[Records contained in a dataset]
****************

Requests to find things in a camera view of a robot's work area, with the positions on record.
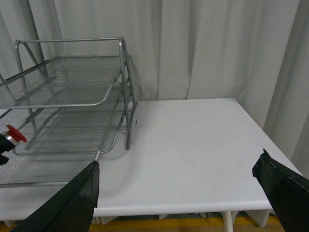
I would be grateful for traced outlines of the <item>black right gripper finger holding button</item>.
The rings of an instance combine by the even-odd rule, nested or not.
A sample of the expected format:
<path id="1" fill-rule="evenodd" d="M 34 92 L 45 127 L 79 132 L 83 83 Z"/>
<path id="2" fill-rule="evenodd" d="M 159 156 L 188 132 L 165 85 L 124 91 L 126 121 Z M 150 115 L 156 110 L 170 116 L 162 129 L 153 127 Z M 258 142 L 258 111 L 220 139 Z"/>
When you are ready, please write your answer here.
<path id="1" fill-rule="evenodd" d="M 0 165 L 5 165 L 9 161 L 9 158 L 3 155 L 4 152 L 6 152 L 6 146 L 4 143 L 1 143 L 0 144 Z"/>

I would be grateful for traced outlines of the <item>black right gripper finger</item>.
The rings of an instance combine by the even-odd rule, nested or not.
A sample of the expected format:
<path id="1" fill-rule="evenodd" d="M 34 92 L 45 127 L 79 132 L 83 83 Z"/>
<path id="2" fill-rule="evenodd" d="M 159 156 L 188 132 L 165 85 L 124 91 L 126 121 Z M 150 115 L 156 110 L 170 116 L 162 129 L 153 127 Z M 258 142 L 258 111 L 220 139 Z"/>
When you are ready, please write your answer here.
<path id="1" fill-rule="evenodd" d="M 99 163 L 91 162 L 14 232 L 87 232 L 99 196 Z"/>
<path id="2" fill-rule="evenodd" d="M 264 149 L 252 168 L 286 232 L 309 230 L 309 180 L 273 159 Z"/>

****************

# Activity
Reproduce every record verbatim, please. Omit the images.

# Output
Requests to find things in a camera view of a robot's work area, with the positions on record.
I would be grateful for traced outlines of the <item>black right gripper finger holding button</item>.
The rings of an instance combine by the even-odd rule, nested or not.
A sample of the expected format:
<path id="1" fill-rule="evenodd" d="M 34 92 L 45 127 L 79 132 L 83 83 Z"/>
<path id="2" fill-rule="evenodd" d="M 159 156 L 188 132 L 165 85 L 124 91 L 126 121 Z M 150 115 L 156 110 L 170 116 L 162 129 L 153 127 Z M 258 142 L 258 111 L 220 139 Z"/>
When you are ready, please write your answer here.
<path id="1" fill-rule="evenodd" d="M 0 165 L 5 165 L 9 161 L 9 158 L 3 155 L 4 152 L 6 152 L 6 146 L 4 143 L 1 143 L 0 144 Z"/>

I would be grateful for traced outlines of the <item>black right gripper finger</item>.
The rings of an instance combine by the even-odd rule, nested or not.
A sample of the expected format:
<path id="1" fill-rule="evenodd" d="M 34 92 L 45 127 L 79 132 L 83 83 Z"/>
<path id="2" fill-rule="evenodd" d="M 159 156 L 188 132 L 165 85 L 124 91 L 126 121 Z M 150 115 L 156 110 L 170 116 L 162 129 L 153 127 Z M 258 142 L 258 111 L 220 139 Z"/>
When you are ready, please write your answer here.
<path id="1" fill-rule="evenodd" d="M 99 163 L 91 162 L 14 232 L 87 232 L 99 196 Z"/>
<path id="2" fill-rule="evenodd" d="M 264 149 L 252 168 L 286 232 L 309 230 L 309 180 L 273 159 Z"/>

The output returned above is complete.